For event organizers working with Hebrew-speaking audiences, the choice is between forcing speakers into a second language (losing depth and nuance) or providing translation infrastructure that lets everyone communicate in their strongest language. For organizers exploring how event translation works across different language pairs, or those also working with Arabic-speaking audiences in the broader Middle Eastern event circuit, the principle is the same: the best content comes from speakers who are not constrained by language.
Traditional Hebrew-English simultaneous interpretation typically runs $1,500-$2,500 per interpreter per day, with a minimum of two interpreters required per language pair for sessions exceeding 30 minutes. For a three-day event with four parallel tracks, interpretation costs reach $24,000-$40,000 before equipment rental for booths, receivers, and technical support. AI-powered alternatives like Snapsight can reduce these costs substantially while covering more sessions simultaneously and producing searchable transcripts as a byproduct.
BiDi (bidirectional) text is one of the most common failure points for generic captioning tools. Hebrew’s RTL script, combined with frequent inline English terms (brand names, technical standards, acronyms, URLs), creates mixed-direction text that many systems render incorrectly, producing garbled output. Snapsight’s transcription engine handles BiDi text natively, ensuring that mixed Hebrew-English content displays correctly in real time. This is a critical capability for Israeli tech events where code-switching between Hebrew and English is constant.
It depends on the audience and context. At internationally focused events like CyberTech or OurCrowd, keynotes are often delivered in English. But panel discussions, breakout sessions, and networking conversations frequently default to Hebrew, especially when most participants are Israeli. Providing live translation allows speakers to use whichever language they are most articulate in, which consistently produces more substantive presentations and deeper Q&A exchanges.

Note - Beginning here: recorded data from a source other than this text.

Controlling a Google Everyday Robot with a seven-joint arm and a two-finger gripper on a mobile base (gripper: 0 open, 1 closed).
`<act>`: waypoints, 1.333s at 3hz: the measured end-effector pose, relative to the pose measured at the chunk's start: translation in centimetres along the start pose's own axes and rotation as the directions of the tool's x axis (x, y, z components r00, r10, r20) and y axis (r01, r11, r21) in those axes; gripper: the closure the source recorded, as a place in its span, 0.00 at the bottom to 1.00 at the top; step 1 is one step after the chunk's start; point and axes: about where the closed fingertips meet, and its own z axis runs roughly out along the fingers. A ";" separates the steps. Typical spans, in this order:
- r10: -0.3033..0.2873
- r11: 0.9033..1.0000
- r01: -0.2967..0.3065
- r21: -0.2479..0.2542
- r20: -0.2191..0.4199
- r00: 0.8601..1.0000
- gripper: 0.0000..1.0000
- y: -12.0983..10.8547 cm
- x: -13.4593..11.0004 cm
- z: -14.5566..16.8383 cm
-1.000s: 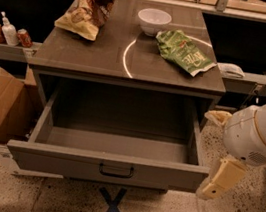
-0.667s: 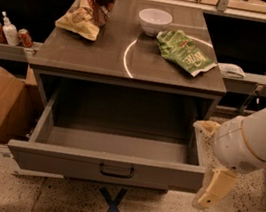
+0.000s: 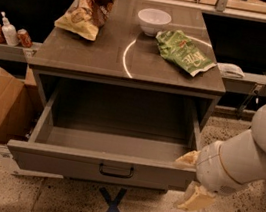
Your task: Close top drawer
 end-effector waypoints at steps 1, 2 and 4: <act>0.018 1.000 -0.018 -0.006 -0.004 1.000 0.63 0.5 1.8 2.6; 0.055 0.998 -0.055 -0.022 -0.012 0.998 0.86 0.3 4.3 6.6; 0.133 0.991 -0.133 0.005 -0.013 0.991 1.00 -3.4 8.0 12.8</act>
Offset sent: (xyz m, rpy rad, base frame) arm 0.0107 -0.0204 -0.1393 -0.0081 0.0817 -0.0818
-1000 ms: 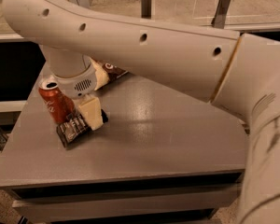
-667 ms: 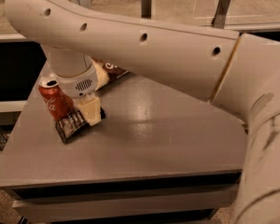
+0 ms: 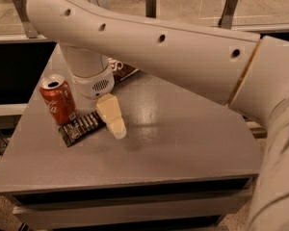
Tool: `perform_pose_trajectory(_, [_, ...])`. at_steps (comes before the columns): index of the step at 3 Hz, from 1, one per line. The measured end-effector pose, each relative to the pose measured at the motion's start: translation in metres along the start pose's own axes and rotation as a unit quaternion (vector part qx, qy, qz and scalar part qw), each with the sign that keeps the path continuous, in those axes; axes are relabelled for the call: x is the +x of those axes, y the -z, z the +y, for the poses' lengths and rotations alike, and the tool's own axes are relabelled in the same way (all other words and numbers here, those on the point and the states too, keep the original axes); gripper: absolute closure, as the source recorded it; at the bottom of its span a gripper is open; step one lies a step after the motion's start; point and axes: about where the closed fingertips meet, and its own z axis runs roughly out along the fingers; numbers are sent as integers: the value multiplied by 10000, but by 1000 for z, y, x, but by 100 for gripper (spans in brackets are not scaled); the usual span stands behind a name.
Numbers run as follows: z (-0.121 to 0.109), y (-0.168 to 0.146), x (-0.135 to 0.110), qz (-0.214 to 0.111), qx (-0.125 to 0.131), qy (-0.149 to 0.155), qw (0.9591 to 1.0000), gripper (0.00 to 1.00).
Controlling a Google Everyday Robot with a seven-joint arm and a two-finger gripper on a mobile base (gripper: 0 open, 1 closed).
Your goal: Move rxbar chocolate near coke can
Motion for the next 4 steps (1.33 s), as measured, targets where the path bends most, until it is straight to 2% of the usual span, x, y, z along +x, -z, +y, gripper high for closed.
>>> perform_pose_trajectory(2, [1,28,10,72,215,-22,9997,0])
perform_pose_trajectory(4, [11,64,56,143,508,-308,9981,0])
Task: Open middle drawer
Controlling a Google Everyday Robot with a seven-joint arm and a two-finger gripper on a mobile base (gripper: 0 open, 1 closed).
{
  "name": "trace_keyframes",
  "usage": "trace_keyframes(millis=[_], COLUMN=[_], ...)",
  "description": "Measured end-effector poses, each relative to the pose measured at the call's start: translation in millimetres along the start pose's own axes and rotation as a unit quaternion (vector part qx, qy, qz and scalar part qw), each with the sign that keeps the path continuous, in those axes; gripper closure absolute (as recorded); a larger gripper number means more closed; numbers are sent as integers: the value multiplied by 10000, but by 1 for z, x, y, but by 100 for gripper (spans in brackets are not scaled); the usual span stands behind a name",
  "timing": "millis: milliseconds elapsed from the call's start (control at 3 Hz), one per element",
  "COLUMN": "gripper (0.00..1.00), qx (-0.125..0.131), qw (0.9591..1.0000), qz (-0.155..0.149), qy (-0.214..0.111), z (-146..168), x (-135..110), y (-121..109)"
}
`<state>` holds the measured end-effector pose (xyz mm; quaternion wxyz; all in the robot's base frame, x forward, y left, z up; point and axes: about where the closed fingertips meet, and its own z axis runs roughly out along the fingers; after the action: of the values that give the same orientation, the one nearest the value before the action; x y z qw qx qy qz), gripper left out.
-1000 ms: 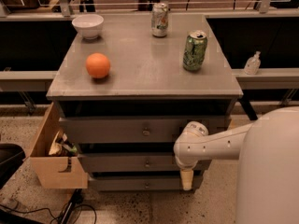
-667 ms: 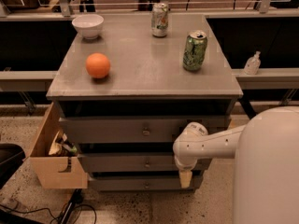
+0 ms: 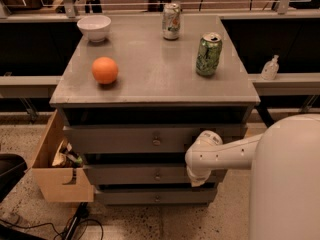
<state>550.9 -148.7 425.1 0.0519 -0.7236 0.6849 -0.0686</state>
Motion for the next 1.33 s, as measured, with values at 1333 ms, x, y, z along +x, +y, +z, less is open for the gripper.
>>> trace_keyframes(millis=[1333], gripper=[100], qx=[-9], qw=[10000], qz=[-1], qy=[1], z=[-7], x=[0], y=[0])
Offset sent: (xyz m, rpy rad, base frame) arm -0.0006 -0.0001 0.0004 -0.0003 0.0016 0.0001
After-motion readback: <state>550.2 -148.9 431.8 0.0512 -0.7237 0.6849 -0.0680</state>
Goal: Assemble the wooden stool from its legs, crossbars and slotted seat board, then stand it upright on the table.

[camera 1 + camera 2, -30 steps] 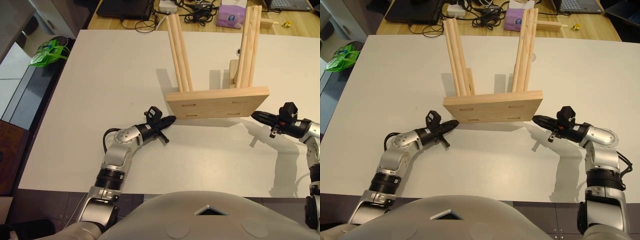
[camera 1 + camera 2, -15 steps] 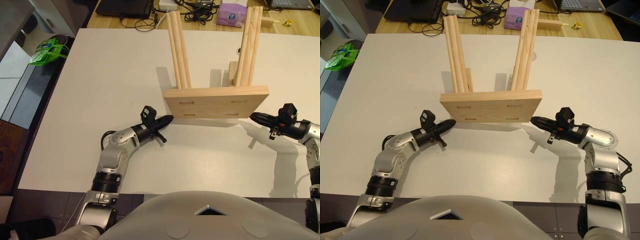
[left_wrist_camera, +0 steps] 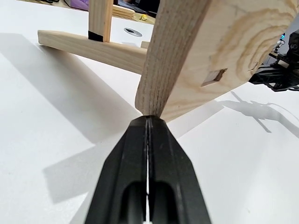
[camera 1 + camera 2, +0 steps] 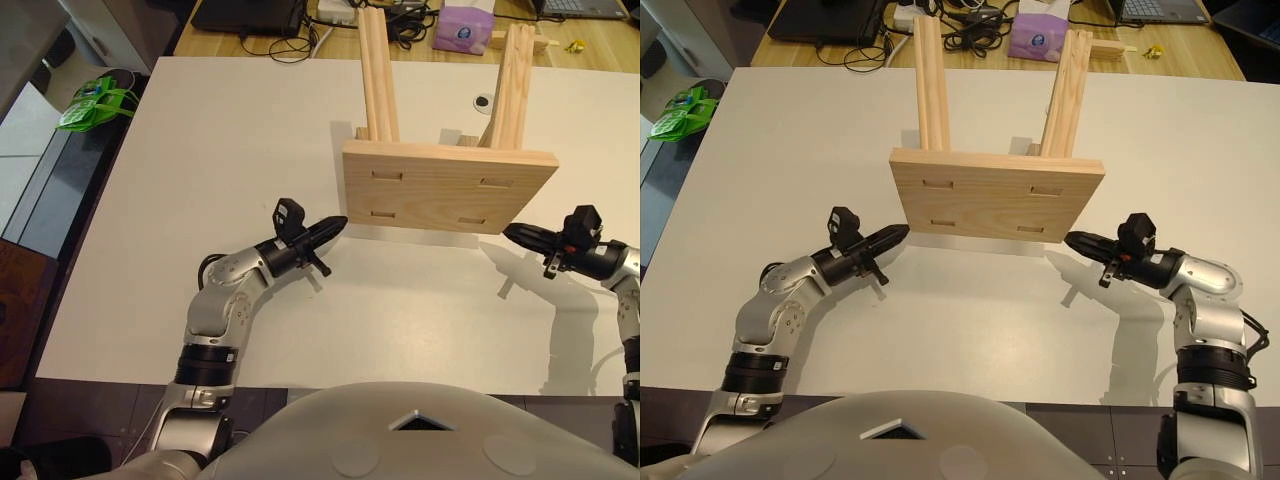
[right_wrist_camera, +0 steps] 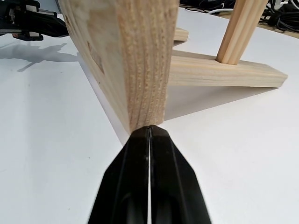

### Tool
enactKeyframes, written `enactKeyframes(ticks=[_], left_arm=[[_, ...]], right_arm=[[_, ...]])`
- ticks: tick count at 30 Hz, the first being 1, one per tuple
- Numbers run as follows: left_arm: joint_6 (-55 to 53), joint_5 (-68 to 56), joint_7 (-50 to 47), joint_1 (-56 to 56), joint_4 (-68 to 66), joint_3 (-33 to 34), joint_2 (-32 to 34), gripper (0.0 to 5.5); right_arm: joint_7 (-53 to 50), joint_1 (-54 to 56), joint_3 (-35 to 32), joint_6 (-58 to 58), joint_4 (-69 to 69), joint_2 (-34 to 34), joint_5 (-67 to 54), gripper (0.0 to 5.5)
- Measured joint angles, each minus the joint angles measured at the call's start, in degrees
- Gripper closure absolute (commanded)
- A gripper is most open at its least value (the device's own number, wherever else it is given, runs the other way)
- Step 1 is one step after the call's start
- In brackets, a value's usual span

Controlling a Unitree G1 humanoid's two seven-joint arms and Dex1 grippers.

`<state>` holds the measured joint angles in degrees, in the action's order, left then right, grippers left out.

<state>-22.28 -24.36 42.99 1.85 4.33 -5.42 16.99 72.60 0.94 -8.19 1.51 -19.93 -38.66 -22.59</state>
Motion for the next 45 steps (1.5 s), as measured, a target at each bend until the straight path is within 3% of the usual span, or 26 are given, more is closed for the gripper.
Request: enactKeyframes(ticks=[45], left_arm=[[-4.9,-13.9,-3.0,-4.4,8.3,8.7,-2.2,5.47]], right_arm=[[-5.7,1.3,-9.5,-22.1,16.6,2.3,-15.6,5.50]])
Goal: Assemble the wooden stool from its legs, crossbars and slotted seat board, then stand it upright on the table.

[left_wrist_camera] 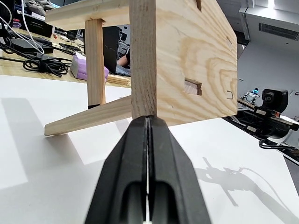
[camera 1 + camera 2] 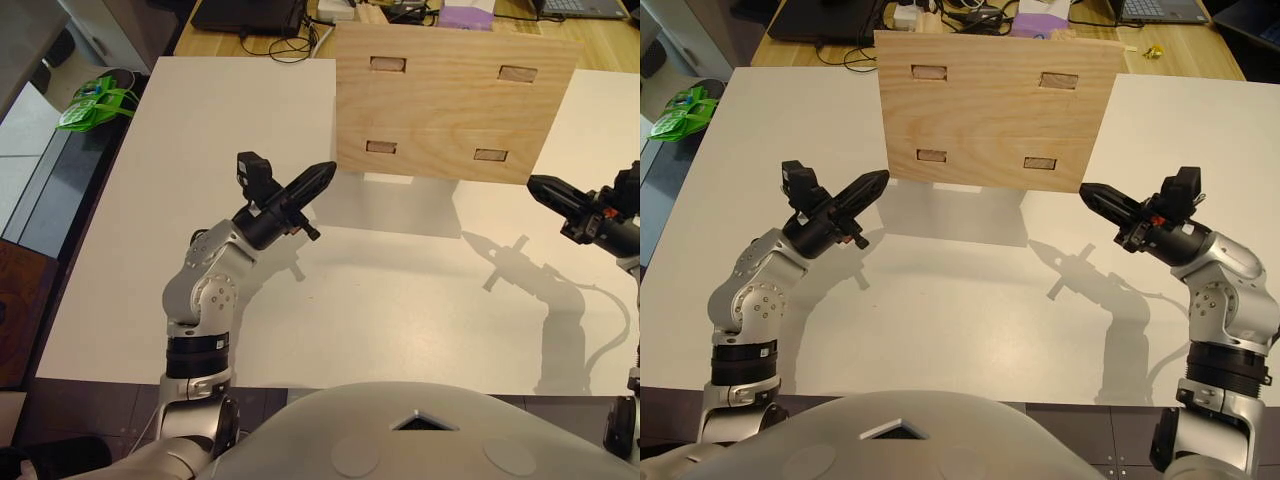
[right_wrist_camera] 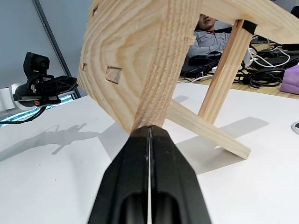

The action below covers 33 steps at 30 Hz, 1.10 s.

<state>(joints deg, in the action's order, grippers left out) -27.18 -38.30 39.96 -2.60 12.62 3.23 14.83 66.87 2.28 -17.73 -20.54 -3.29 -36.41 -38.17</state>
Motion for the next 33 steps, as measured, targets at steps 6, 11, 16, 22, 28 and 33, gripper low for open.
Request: enactKeyframes(ticks=[6,11,16,22,28,33], left_arm=[[-0.2,-1.9,-1.0,-1.2,0.8,0.2,-0.1,5.47],[-0.1,-4.0,-2.0,-2.2,1.4,1.3,-0.6,5.47],[0.8,-4.9,-4.4,-4.4,2.6,2.1,-2.2,5.47],[1.3,-7.2,-6.2,-7.1,4.3,2.6,-3.1,5.47],[1.3,-8.1,-7.2,-7.3,4.4,2.7,-3.4,5.47],[1.4,-8.2,-7.2,-7.3,4.4,2.7,-3.5,5.47]], right_arm=[[-0.5,0.8,-1.4,-2.2,0.4,0.0,-2.7,5.50],[-1.6,2.3,-1.9,-3.3,1.3,0.5,-4.1,5.50],[-2.8,2.7,-2.4,-4.6,2.6,0.8,-5.9,5.50],[-6.1,4.0,-4.0,-7.8,3.5,2.2,-9.5,5.50],[-9.1,6.2,-5.9,-10.1,5.0,2.9,-13.1,5.50],[-9.7,6.2,-6.0,-10.6,5.1,2.9,-13.8,5.50]])
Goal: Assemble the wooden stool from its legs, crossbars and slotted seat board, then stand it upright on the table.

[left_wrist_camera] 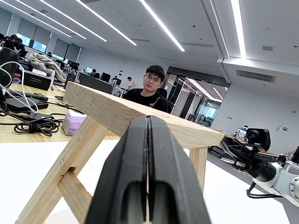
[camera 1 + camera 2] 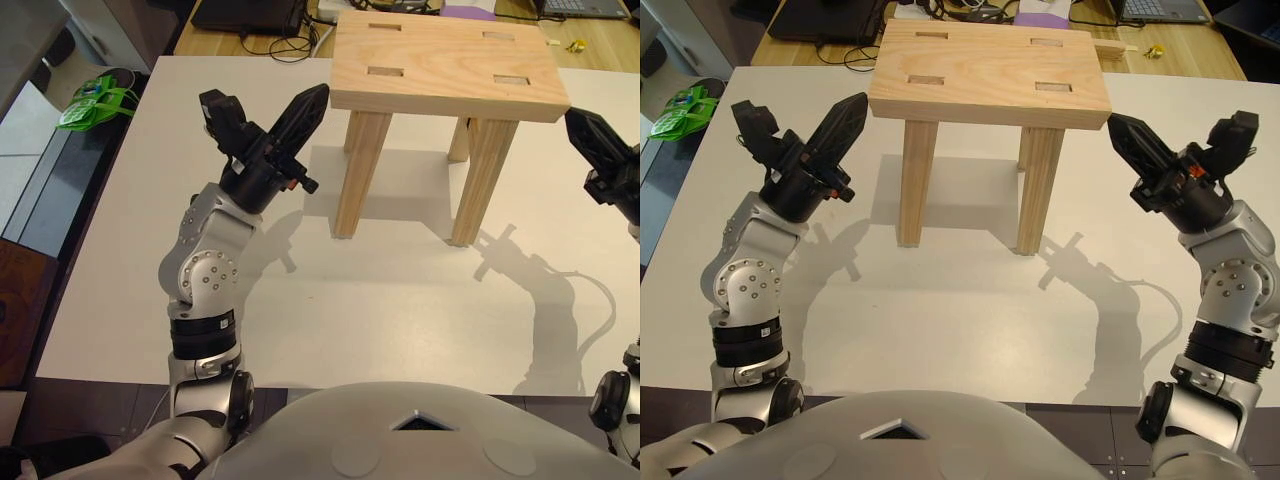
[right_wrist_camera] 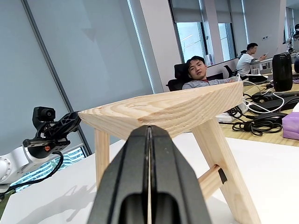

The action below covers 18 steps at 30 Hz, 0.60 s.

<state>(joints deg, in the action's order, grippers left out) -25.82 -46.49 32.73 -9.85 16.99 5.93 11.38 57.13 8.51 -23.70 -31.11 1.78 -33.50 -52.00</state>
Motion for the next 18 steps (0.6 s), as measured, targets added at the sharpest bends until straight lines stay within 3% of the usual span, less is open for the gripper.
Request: enactKeyframes(ticks=[9,14,18], left_arm=[[3.1,6.0,3.5,4.8,-7.5,-2.9,1.0,5.47],[7.1,7.3,2.9,6.4,-12.4,1.9,1.4,5.47],[15.5,12.2,-1.9,7.0,-22.3,6.2,-0.4,5.47]], right_arm=[[3.5,-1.3,3.2,2.0,-1.2,-0.7,3.5,5.50],[3.1,-1.6,1.5,4.3,-7.1,-1.0,5.6,5.50],[-2.1,-1.5,0.1,12.7,-17.6,0.0,13.0,5.50]])
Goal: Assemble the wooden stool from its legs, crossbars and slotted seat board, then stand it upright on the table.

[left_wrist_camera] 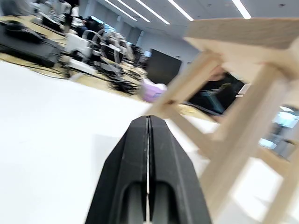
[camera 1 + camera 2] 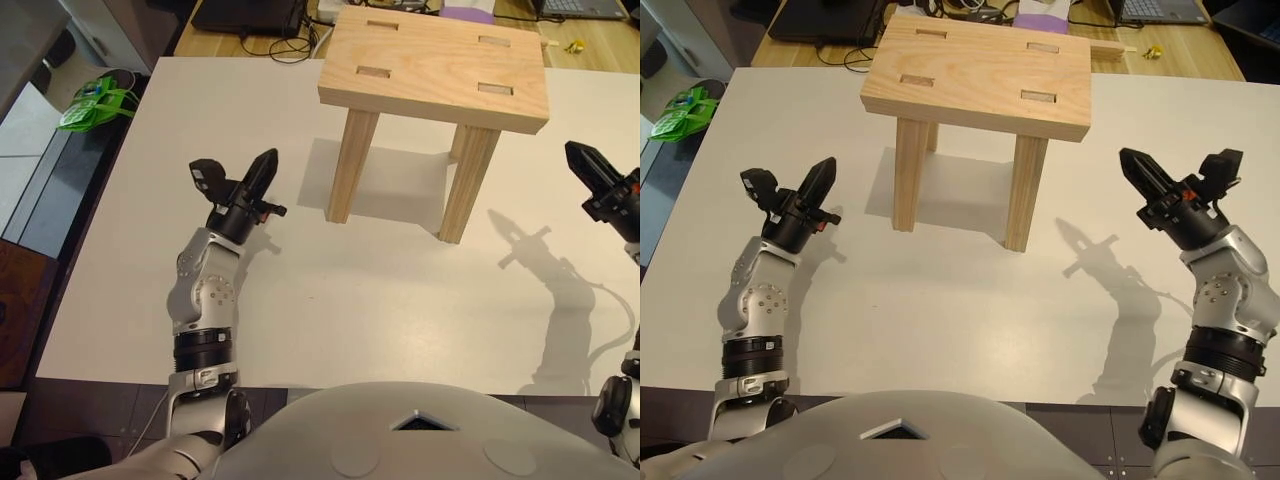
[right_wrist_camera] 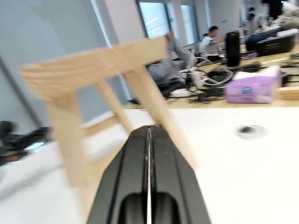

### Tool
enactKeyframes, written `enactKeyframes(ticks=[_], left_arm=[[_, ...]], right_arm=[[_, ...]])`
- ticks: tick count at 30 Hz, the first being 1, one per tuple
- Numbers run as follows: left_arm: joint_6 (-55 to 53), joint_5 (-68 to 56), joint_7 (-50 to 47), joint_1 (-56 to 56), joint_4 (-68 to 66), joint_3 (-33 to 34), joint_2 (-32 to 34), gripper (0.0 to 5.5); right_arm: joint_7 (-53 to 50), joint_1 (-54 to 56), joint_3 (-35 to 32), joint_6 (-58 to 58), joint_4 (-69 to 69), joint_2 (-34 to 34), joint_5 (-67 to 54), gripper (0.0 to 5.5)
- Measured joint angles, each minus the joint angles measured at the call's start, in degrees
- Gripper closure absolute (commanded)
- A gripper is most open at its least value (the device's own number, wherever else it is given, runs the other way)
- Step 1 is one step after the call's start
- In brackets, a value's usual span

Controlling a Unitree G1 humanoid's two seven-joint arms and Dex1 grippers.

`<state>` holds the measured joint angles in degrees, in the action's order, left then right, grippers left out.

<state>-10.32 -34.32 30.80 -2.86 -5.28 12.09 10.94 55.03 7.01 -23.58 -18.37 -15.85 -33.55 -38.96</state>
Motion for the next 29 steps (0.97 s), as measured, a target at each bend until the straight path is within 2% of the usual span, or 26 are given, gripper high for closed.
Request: enactKeyframes(ticks=[5,10,17,22,29], left_arm=[[16.7,13.5,-14.3,-2.8,-17.8,0.9,-6.0,5.47],[25.8,17.9,-17.5,-5.6,-25.0,0.8,-7.7,5.47],[31.2,20.9,-18.3,-8.4,-31.1,-0.1,-8.2,5.47],[31.9,24.5,-19.6,-15.2,-32.0,-2.5,-8.1,5.47],[33.7,24.6,-22.7,-24.2,-43.6,-1.4,-9.7,5.47]], right_arm=[[-13.6,0.7,2.3,18.7,-17.9,9.2,13.4,5.50],[-23.1,4.6,2.1,29.2,-28.6,12.8,18.0,5.50],[-24.6,7.8,2.3,34.3,-35.0,12.5,19.4,5.50],[-24.9,9.0,7.0,39.5,-35.9,12.5,25.4,5.50],[-29.5,16.6,10.4,44.6,-43.0,15.5,30.0,5.50]])
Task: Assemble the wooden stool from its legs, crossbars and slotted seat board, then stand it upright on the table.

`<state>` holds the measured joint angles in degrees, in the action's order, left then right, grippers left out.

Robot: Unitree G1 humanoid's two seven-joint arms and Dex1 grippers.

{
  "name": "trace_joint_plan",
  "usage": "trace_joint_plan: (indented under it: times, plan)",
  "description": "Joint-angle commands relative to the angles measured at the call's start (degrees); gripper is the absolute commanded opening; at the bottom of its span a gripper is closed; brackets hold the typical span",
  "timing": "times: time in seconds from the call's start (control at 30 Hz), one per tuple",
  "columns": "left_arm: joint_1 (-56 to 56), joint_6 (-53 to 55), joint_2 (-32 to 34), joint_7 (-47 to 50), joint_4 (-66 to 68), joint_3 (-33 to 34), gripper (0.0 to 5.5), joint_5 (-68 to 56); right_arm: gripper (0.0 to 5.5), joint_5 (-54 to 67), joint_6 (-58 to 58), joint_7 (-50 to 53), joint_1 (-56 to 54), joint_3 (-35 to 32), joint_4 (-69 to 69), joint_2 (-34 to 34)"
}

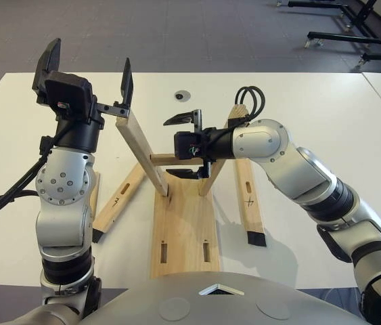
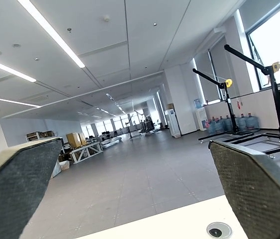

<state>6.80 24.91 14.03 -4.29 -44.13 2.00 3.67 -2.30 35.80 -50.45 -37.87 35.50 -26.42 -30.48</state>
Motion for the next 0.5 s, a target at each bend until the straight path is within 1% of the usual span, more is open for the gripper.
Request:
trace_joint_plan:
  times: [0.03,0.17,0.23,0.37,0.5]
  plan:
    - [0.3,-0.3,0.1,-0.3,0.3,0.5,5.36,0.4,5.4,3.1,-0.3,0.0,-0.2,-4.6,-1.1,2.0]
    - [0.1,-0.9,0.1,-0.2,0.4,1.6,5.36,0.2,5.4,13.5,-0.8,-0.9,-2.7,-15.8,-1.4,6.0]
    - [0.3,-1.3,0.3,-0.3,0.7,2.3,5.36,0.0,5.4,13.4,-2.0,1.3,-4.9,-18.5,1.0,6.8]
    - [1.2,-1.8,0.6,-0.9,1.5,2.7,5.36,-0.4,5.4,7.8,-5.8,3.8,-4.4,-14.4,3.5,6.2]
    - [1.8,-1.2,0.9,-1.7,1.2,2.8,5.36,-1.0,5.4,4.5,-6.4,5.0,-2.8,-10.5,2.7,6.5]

Hebrew-English is the dominant pair, required at virtually every international event in Israel. Hebrew-Arabic is important for events involving Israeli Arab communities, government forums, and academic conferences addressing regional topics. Hebrew-French and Hebrew-German pairs are occasionally needed for European delegations. Russian-Hebrew has steady demand given Israel’s significant Russian-speaking immigrant community, estimated at over 1 million people.
Hebrew’s revival means it is constantly generating new vocabulary for modern concepts. The Academy of the Hebrew Language officially coins terms using ancient Semitic root patterns, but everyday usage in tech diverges from official coinages. Israeli professionals frequently use English loanwords or Hebraized English terms. A competent Hebrew event translation system must handle both the official Hebrew technical terms and the English or hybrid terms that professionals actually use. This dual-terminology challenge is effectively unique to Hebrew among major event languages.